_WORK REQUIRED_
Print the data exactly as written, but leave out each picture.

_DATA_
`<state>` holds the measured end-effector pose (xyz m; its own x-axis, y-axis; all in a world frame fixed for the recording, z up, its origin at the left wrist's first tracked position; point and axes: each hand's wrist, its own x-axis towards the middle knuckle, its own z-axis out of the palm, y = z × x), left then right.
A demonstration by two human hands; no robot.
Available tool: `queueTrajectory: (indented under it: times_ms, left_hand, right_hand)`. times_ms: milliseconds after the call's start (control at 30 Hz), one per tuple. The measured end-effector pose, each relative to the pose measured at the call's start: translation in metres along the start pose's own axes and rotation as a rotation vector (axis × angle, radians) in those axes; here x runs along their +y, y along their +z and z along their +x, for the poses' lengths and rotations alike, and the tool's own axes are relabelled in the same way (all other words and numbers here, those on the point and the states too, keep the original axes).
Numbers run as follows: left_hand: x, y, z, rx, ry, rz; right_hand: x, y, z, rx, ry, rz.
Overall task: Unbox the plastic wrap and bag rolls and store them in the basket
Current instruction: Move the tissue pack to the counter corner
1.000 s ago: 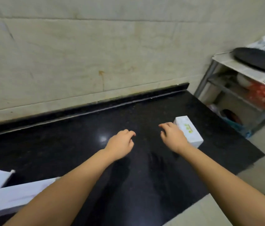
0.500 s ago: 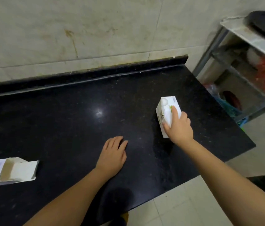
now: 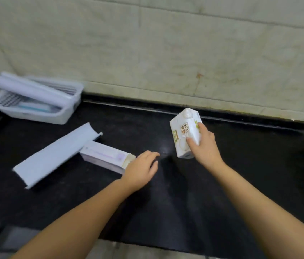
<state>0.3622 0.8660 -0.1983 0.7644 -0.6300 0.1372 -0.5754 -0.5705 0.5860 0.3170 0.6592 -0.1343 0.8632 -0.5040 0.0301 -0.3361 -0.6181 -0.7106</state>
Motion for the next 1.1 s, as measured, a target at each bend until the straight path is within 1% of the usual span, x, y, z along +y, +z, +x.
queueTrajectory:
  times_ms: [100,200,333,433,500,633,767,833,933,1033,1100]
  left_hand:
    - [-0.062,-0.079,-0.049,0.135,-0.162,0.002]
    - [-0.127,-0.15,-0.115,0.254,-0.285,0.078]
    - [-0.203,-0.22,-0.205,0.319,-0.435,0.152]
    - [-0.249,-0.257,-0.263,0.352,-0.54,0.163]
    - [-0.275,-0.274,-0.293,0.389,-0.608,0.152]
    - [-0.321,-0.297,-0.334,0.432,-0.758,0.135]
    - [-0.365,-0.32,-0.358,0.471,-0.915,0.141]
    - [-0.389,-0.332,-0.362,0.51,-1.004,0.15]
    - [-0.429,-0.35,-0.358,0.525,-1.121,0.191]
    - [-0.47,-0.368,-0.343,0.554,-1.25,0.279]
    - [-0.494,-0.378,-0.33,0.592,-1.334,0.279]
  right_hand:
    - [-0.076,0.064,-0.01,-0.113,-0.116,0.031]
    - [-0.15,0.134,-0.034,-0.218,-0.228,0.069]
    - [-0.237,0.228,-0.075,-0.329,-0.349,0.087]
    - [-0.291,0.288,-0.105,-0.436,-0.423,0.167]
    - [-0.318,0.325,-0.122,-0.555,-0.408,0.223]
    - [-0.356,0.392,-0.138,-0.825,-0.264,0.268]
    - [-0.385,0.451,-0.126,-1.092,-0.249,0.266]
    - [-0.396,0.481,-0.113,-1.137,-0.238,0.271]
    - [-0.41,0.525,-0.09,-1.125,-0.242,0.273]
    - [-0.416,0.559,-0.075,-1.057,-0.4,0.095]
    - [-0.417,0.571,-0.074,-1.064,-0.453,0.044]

_PROBLEM SOLUTION_
`<state>` holds the measured end-effector pose (xyz m; its own x-axis, y-axis; all in a world frame fixed for the recording, z up, its origin at the left wrist's first tracked position; point and axes: each hand's wrist, its own x-axis towards the middle knuckle, its own z-axis out of the palm, y = z × x), left then right.
A demonstration by two human hands; no robot.
Available tool: `queueTrajectory: (indented under it: times_ms, left_hand, right_hand)`. times_ms: milliseconds after the call's start (control at 30 Hz), one per tuple. The measured end-effector pose, each relative to the pose measured at the call's start: translation in metres along the start pose's own axes and rotation as a rotation vector (axis × angle, radians) in those axes; here x runs along their +y, y along their +z and z along their +x, for the poses' lengths and rotations alike, and the tool's own axes are relabelled in the same way (all other words and numbers here, those on the point and the states too, keep the original axes).
Numbers run as follows: left_hand: x, y, z, rx, ry, rz; right_hand: x, y, z, rx, ry, rz.
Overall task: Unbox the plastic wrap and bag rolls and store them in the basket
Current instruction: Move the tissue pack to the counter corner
1.000 s ago: 
0.500 s ago: 
now: 
<state>0.3622 0.8660 -0.1983 0.7644 -0.6300 0.1372 -0.5754 -0.5705 0.5860 0.3170 0.6592 -0.1343 0.8632 -0.5040 0.0301 -0.3361 -0.6181 -0.7106</state>
Motion for the next 1.1 s, as measured, a target at each bend until the straight path is within 1% of the usual span, x, y, z along +y, +z, +x.
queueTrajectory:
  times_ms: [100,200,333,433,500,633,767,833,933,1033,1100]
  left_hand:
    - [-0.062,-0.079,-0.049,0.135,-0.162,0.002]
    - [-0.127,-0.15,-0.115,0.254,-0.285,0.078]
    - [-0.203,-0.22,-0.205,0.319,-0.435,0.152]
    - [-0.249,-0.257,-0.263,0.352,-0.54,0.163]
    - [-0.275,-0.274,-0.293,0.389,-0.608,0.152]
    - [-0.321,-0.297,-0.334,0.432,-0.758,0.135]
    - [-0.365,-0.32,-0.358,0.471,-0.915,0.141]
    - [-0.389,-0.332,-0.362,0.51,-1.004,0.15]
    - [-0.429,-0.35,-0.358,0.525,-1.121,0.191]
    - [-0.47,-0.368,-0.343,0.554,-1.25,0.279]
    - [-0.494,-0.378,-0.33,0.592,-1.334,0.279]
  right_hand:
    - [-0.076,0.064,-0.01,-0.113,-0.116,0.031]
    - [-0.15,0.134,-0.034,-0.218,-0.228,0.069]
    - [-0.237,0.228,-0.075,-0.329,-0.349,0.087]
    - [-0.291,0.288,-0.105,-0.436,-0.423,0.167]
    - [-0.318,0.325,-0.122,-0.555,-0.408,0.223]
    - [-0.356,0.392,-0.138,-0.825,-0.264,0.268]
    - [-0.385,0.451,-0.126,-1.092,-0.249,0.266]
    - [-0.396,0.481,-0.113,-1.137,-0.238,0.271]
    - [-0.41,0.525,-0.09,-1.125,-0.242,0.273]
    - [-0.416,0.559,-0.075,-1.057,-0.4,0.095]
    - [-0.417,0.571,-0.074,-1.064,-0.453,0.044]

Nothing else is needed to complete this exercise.